- Provided records:
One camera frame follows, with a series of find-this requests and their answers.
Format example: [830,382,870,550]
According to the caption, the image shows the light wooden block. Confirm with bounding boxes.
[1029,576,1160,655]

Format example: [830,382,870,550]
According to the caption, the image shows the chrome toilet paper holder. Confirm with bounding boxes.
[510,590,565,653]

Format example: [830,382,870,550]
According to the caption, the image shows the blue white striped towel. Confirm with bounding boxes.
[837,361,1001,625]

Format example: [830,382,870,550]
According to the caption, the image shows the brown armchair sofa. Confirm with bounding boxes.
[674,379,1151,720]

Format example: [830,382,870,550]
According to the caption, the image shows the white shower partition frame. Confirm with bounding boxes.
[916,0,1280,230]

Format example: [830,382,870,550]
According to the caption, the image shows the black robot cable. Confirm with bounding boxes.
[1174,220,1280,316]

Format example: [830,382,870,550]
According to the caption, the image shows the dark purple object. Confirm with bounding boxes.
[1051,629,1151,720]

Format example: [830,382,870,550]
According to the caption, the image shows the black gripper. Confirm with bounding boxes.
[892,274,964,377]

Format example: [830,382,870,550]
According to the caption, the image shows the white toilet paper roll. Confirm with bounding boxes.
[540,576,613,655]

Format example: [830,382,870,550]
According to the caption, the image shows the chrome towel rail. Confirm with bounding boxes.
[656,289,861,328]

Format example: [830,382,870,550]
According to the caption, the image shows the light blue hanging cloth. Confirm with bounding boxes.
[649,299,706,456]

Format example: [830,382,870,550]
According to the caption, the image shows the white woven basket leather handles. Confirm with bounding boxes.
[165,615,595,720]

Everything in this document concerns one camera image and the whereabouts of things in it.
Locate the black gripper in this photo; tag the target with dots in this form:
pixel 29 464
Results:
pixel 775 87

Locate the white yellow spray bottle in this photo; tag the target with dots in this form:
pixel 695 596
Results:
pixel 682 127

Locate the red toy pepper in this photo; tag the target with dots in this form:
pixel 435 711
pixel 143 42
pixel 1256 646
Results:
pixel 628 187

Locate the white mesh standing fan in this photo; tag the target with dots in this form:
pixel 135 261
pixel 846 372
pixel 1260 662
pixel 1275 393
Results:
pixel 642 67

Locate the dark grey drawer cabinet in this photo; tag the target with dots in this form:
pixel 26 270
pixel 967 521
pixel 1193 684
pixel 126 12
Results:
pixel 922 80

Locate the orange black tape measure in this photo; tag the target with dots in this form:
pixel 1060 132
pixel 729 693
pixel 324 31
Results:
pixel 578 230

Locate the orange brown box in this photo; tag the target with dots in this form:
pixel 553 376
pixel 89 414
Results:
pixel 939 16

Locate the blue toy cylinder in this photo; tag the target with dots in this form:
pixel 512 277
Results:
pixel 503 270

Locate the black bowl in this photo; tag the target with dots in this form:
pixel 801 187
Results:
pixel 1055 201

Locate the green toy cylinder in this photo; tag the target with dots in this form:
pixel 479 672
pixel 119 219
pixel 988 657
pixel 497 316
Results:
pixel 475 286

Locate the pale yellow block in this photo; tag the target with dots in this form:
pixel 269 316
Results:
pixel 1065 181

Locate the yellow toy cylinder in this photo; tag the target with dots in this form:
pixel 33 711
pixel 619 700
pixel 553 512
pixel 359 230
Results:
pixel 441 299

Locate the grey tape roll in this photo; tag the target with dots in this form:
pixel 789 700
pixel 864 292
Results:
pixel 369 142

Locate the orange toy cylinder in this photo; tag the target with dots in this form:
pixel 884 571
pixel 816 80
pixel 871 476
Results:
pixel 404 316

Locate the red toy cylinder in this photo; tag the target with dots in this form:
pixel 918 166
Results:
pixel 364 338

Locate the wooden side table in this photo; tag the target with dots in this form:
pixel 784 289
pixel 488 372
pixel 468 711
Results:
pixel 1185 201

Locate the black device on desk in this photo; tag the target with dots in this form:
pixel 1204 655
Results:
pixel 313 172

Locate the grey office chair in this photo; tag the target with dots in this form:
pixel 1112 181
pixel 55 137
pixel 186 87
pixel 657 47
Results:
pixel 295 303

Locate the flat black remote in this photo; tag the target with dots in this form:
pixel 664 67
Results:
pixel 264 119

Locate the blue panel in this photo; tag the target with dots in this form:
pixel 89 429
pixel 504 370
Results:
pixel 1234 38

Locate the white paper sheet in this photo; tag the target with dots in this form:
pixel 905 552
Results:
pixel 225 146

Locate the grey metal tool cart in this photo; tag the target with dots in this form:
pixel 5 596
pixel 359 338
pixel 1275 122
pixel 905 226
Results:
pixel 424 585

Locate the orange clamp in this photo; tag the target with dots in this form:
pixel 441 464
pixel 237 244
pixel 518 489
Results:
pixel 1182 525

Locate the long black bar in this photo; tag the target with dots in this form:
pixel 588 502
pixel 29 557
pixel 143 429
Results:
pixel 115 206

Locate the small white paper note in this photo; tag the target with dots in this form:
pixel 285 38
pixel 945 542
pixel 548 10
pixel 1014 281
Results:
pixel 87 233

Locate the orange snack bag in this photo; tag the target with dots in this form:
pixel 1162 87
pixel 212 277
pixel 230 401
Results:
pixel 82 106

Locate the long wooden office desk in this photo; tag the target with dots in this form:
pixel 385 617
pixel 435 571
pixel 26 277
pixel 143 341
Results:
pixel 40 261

- Activity:
The full listing above should be returned exactly as supplied.

- Output of the exercise:
One camera frame follows, with a series of find-this requests and their answers.
Format example: [830,382,870,550]
According to the caption, the image shows the light wooden block. Confirm with bounding boxes.
[1029,576,1160,655]

Format example: [830,382,870,550]
According to the caption, the image shows the chrome toilet paper holder. Confirm with bounding boxes.
[510,590,565,653]

Format example: [830,382,870,550]
According to the caption, the image shows the blue white striped towel. Confirm with bounding boxes.
[837,361,1001,625]

Format example: [830,382,870,550]
According to the caption, the image shows the brown armchair sofa. Confirm with bounding boxes.
[674,379,1151,720]

Format example: [830,382,870,550]
According to the caption, the image shows the white shower partition frame. Confirm with bounding boxes.
[916,0,1280,230]

Format example: [830,382,870,550]
According to the caption, the image shows the black robot cable. Confirm with bounding boxes.
[1174,220,1280,316]

Format example: [830,382,870,550]
According to the caption, the image shows the dark purple object. Confirm with bounding boxes.
[1051,629,1151,720]

Format example: [830,382,870,550]
According to the caption, the image shows the black gripper. Confirm with bounding boxes.
[892,274,964,377]

Format example: [830,382,870,550]
According to the caption, the image shows the white toilet paper roll. Confirm with bounding boxes.
[540,576,613,655]

Format example: [830,382,870,550]
According to the caption, the image shows the chrome towel rail. Confirm with bounding boxes.
[656,289,861,328]

Format example: [830,382,870,550]
According to the caption, the image shows the light blue hanging cloth. Confirm with bounding boxes.
[649,299,706,456]

Format example: [830,382,870,550]
According to the caption, the image shows the white woven basket leather handles. Confirm with bounding boxes.
[165,615,595,720]

Everything in this document concerns one camera image and the whereabouts of things in it.
Locate the black gripper in this photo; tag the target with dots in this form:
pixel 29 464
Results:
pixel 775 87

Locate the white yellow spray bottle in this photo; tag the target with dots in this form:
pixel 695 596
Results:
pixel 682 127

Locate the red toy pepper in this photo; tag the target with dots in this form:
pixel 435 711
pixel 143 42
pixel 1256 646
Results:
pixel 628 187

Locate the white mesh standing fan in this photo; tag the target with dots in this form:
pixel 135 261
pixel 846 372
pixel 1260 662
pixel 1275 393
Results:
pixel 642 67

Locate the dark grey drawer cabinet in this photo; tag the target with dots in this form:
pixel 26 270
pixel 967 521
pixel 1193 684
pixel 126 12
Results:
pixel 922 80

Locate the orange black tape measure in this photo; tag the target with dots in this form:
pixel 1060 132
pixel 729 693
pixel 324 31
Results:
pixel 578 230

Locate the orange brown box in this photo; tag the target with dots in this form:
pixel 553 376
pixel 89 414
Results:
pixel 939 16

Locate the blue toy cylinder in this photo; tag the target with dots in this form:
pixel 512 277
Results:
pixel 503 270

Locate the black bowl in this photo; tag the target with dots in this form:
pixel 801 187
Results:
pixel 1055 201

Locate the green toy cylinder in this photo; tag the target with dots in this form:
pixel 479 672
pixel 119 219
pixel 988 657
pixel 497 316
Results:
pixel 475 286

Locate the pale yellow block in this photo; tag the target with dots in this form:
pixel 269 316
Results:
pixel 1065 181

Locate the yellow toy cylinder in this photo; tag the target with dots in this form:
pixel 33 711
pixel 619 700
pixel 553 512
pixel 359 230
Results:
pixel 441 299

Locate the grey tape roll in this photo; tag the target with dots in this form:
pixel 789 700
pixel 864 292
Results:
pixel 369 142

Locate the orange toy cylinder in this photo; tag the target with dots in this form:
pixel 884 571
pixel 816 80
pixel 871 476
Results:
pixel 404 316

Locate the red toy cylinder in this photo; tag the target with dots in this form:
pixel 918 166
Results:
pixel 364 338

Locate the wooden side table in this photo; tag the target with dots in this form:
pixel 784 289
pixel 488 372
pixel 468 711
Results:
pixel 1185 201

Locate the black device on desk in this photo; tag the target with dots in this form:
pixel 1204 655
Results:
pixel 313 172

Locate the grey office chair in this photo; tag the target with dots in this form:
pixel 1112 181
pixel 55 137
pixel 186 87
pixel 657 47
Results:
pixel 295 303

Locate the flat black remote in this photo; tag the target with dots in this form:
pixel 664 67
Results:
pixel 264 119

Locate the blue panel in this photo; tag the target with dots in this form:
pixel 89 429
pixel 504 370
Results:
pixel 1234 38

Locate the white paper sheet in this photo; tag the target with dots in this form:
pixel 905 552
Results:
pixel 225 146

Locate the grey metal tool cart in this photo; tag the target with dots in this form:
pixel 5 596
pixel 359 338
pixel 1275 122
pixel 905 226
Results:
pixel 424 585

Locate the orange clamp in this photo; tag the target with dots in this form:
pixel 441 464
pixel 237 244
pixel 518 489
Results:
pixel 1182 525

Locate the long black bar in this photo; tag the target with dots in this form:
pixel 588 502
pixel 29 557
pixel 143 429
Results:
pixel 115 206

Locate the small white paper note in this photo; tag the target with dots in this form:
pixel 285 38
pixel 945 542
pixel 548 10
pixel 1014 281
Results:
pixel 87 233

Locate the orange snack bag in this photo; tag the target with dots in this form:
pixel 1162 87
pixel 212 277
pixel 230 401
Results:
pixel 82 106

Locate the long wooden office desk in this photo; tag the target with dots in this form:
pixel 385 617
pixel 435 571
pixel 26 277
pixel 143 341
Results:
pixel 40 261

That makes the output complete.